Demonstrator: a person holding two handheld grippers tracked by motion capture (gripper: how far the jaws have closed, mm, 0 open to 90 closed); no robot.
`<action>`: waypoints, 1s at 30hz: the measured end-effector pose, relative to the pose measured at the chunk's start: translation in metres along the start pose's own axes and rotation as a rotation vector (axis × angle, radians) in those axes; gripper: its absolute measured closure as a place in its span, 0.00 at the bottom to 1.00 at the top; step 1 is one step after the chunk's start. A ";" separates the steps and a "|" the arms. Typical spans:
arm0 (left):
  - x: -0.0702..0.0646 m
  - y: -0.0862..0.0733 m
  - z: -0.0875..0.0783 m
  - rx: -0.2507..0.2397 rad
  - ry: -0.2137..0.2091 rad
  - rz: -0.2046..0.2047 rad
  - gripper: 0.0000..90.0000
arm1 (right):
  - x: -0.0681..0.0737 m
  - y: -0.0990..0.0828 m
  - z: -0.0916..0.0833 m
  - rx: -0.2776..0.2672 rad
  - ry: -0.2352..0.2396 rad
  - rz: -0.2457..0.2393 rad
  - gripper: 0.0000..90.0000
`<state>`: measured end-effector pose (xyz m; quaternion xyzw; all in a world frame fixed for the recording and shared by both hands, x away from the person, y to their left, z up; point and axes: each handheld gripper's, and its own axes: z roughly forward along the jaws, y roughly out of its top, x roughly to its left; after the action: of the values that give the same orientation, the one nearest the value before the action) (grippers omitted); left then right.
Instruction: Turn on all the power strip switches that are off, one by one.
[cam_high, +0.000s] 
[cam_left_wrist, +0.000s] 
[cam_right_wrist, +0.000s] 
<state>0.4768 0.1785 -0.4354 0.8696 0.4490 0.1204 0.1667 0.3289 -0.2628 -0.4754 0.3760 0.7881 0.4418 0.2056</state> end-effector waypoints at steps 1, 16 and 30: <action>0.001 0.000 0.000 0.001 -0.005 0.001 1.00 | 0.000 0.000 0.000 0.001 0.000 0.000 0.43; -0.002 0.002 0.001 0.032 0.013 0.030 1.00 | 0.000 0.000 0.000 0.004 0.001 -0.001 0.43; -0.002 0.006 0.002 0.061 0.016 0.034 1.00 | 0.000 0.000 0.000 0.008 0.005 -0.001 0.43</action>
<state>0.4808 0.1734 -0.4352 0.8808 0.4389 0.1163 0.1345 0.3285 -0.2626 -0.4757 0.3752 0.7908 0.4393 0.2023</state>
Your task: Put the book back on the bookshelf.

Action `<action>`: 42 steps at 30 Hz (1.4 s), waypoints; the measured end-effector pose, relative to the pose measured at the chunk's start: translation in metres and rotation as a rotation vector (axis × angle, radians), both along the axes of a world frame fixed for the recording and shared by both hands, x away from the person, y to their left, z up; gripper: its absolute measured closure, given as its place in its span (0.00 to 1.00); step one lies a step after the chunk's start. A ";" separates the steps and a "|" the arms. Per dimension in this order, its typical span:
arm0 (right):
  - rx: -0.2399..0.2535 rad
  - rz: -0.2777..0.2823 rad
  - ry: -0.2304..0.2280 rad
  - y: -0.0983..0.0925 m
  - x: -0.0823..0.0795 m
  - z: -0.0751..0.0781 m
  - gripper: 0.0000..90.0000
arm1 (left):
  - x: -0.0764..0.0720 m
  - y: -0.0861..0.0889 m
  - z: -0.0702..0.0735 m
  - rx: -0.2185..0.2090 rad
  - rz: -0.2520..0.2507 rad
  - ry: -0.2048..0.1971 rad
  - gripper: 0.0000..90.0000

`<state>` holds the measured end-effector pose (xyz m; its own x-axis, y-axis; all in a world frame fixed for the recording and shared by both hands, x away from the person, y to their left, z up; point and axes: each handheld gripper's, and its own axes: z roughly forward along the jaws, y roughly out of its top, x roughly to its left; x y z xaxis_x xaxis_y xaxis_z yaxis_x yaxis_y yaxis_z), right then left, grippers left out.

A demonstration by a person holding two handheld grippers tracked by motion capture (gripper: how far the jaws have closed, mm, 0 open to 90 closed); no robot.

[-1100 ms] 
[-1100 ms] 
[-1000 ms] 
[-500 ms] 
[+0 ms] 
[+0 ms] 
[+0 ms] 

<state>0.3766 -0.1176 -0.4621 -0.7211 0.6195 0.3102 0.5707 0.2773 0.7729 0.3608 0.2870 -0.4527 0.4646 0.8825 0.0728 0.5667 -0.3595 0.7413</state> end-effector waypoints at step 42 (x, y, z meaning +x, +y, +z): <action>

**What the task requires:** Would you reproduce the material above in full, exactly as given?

**Reply:**
Demonstrator: a person holding two handheld grippers tracked by motion capture (gripper: how far the jaws have closed, mm, 0 open to 90 closed); no robot.
`<action>`: waypoints, 1s at 30hz: the measured end-effector pose, relative to the pose measured at the chunk's start: translation in metres along the start pose's own axes and rotation as a rotation vector (axis × angle, radians) in those axes; gripper: its absolute measured closure as a place in its span, 0.00 at the bottom to 1.00 at the top; step 1 is one step after the chunk's start. A ";" separates the steps and a "|" the arms. Typical spans:
arm0 (left):
  - x: -0.0702..0.0646 m
  - y: -0.0862..0.0733 m
  - z: -0.0875..0.0783 m
  - rx: -0.2507..0.2397 rad
  - ry: -0.2137..0.2091 rad
  - rz: -0.2046..0.2047 rad
  - gripper: 0.0000..90.0000
arm1 (right):
  - x: -0.0681..0.0737 m
  - y: -0.0990..0.0828 m
  - z: -0.0916..0.0833 m
  - rx: -0.2776..0.2672 rad
  - ry: -0.2352..0.2396 rad
  - rz: -0.2457..0.2393 rad
  - gripper: 0.0000..90.0000
`<state>`: measured end-effector pose (xyz m; quaternion xyzw; all in a world frame fixed for the recording and shared by both hands, x away from the person, y to their left, z up; point and axes: each handheld gripper's, and its own axes: z roughly forward along the jaws, y roughly out of its top, x roughly to its left; after the action: of the values that give the same orientation, the one nearest the value before the action) (grippers omitted); left then right.
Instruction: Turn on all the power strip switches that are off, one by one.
[cam_high, +0.000s] 
[cam_left_wrist, +0.000s] 
[cam_right_wrist, +0.000s] 
<state>0.4768 0.1785 -0.4354 0.8696 0.4490 0.1204 0.1667 0.3289 -0.2628 -0.4754 0.3760 0.7881 0.4418 0.2056</state> end-effector waypoints at steps 1, 16 and 30: <action>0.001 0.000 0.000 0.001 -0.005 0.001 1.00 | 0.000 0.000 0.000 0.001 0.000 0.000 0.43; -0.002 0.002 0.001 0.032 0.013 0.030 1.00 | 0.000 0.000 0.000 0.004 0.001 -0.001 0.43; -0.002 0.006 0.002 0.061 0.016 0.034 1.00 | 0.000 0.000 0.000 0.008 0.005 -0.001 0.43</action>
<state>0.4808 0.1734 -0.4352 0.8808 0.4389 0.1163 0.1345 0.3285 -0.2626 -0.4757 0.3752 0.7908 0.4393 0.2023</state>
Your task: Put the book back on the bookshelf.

Action `<action>`: 42 steps at 30 Hz (1.4 s), waypoints; the measured end-effector pose, relative to the pose measured at the chunk's start: translation in metres and rotation as a rotation vector (axis × angle, radians), both along the axes of a world frame fixed for the recording and shared by both hands, x away from the person, y to their left, z up; gripper: its absolute measured closure, given as its place in its span (0.00 to 1.00); step one lies a step after the chunk's start. A ";" separates the steps and a "|" the arms. Per dimension in this order, its typical span:
arm0 (right):
  - rx: -0.2399..0.2535 rad
  - rz: -0.2777..0.2823 rad
  - ry: -0.2304..0.2280 rad
  - y: -0.0983..0.0925 m
  - x: -0.0823..0.0795 m
  - z: -0.0751..0.0781 m
  - gripper: 0.0000..90.0000
arm1 (left):
  - x: -0.0764..0.0720 m
  - y: -0.0861..0.0889 m
  - z: -0.0702..0.0735 m
  - rx: -0.2185..0.2090 rad
  - rz: -0.2520..0.2507 rad
  - ry: -0.2048..0.1971 rad
  - gripper: 0.0000..90.0000

`<state>` holds the measured end-effector pose (xyz m; its own x-axis, y-axis; all in a world frame fixed for the recording and shared by both hands, x away from the person, y to their left, z up; point and axes: each handheld gripper's, and its own axes: z roughly forward along the jaws, y roughly out of its top, x roughly to its left; x y z xaxis_x xaxis_y xaxis_z yaxis_x yaxis_y yaxis_z), right then left, grippers left out.

A demonstration by a person holding two handheld grippers tracked by motion capture (gripper: how far the jaws have closed, mm, 0 open to 90 closed); no robot.

[-1100 ms] 
[-1100 ms] 
[-1000 ms] 
[-500 ms] 
[+0 ms] 
[+0 ms] 
[+0 ms] 

<state>0.3766 -0.1176 -0.4621 -0.7211 0.6195 0.3102 0.5707 0.2773 0.7729 0.3608 0.2870 -0.4527 0.4646 0.8825 0.0728 0.5667 -0.3595 0.7413</state> end-effector waypoints at step 42 (x, y, z meaning +x, +y, +z): <action>

Nothing remains to be done, and the exercise is complete.